*Task prompt*
Give the data again exactly, from its opening line through the line in which "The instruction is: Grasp" appears.

*Working data*
************

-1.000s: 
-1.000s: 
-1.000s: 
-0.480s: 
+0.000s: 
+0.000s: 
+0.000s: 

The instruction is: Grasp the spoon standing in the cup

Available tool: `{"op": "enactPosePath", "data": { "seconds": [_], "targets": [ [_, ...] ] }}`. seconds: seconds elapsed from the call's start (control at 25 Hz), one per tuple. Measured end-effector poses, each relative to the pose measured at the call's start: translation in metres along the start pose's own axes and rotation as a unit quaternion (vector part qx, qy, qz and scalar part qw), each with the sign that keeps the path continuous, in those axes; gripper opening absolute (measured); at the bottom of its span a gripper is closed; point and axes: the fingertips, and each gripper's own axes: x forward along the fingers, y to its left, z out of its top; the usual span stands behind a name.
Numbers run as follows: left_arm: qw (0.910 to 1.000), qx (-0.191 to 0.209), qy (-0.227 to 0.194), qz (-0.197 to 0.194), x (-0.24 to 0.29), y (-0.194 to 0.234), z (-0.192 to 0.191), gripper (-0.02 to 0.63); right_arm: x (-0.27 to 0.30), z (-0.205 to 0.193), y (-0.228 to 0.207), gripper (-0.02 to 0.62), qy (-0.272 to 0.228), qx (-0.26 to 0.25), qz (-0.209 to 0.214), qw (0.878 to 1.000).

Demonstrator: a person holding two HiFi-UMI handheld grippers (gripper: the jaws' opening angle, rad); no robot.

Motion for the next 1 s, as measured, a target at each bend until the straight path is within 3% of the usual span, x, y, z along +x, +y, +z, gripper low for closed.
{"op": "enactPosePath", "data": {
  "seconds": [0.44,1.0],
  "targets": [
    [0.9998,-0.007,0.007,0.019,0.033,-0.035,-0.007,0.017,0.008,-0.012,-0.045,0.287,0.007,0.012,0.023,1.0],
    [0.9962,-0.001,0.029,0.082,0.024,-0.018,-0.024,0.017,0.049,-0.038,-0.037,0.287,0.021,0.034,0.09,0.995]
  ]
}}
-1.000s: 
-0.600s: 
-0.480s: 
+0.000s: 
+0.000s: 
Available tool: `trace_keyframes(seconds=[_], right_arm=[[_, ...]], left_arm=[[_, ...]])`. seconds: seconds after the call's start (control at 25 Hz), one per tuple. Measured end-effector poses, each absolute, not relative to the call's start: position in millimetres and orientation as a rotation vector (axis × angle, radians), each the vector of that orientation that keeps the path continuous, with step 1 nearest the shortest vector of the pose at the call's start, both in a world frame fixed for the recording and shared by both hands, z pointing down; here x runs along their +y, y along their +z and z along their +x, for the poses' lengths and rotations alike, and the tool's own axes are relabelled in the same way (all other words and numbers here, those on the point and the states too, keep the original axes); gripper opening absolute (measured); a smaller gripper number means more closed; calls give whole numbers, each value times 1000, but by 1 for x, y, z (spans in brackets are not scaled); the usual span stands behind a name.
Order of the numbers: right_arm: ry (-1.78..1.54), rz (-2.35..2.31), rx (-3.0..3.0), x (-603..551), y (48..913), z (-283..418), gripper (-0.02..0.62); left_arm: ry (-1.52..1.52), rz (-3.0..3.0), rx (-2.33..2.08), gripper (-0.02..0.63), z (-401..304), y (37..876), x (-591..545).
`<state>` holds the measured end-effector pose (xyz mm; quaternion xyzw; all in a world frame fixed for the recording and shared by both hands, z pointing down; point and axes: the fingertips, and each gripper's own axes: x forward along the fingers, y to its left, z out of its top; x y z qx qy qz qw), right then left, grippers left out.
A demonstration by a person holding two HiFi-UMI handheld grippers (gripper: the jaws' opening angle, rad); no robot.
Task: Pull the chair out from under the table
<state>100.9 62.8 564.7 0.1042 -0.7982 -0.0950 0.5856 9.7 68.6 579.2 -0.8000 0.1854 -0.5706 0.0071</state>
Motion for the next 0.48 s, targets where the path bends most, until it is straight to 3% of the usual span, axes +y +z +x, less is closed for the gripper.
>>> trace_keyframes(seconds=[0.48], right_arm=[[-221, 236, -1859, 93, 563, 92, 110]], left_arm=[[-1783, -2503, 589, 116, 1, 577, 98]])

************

*Solution to the problem*
-1.000s: 
-1.000s: 
-1.000s: 
-0.480s: 
+0.000s: 
+0.000s: 
+0.000s: 

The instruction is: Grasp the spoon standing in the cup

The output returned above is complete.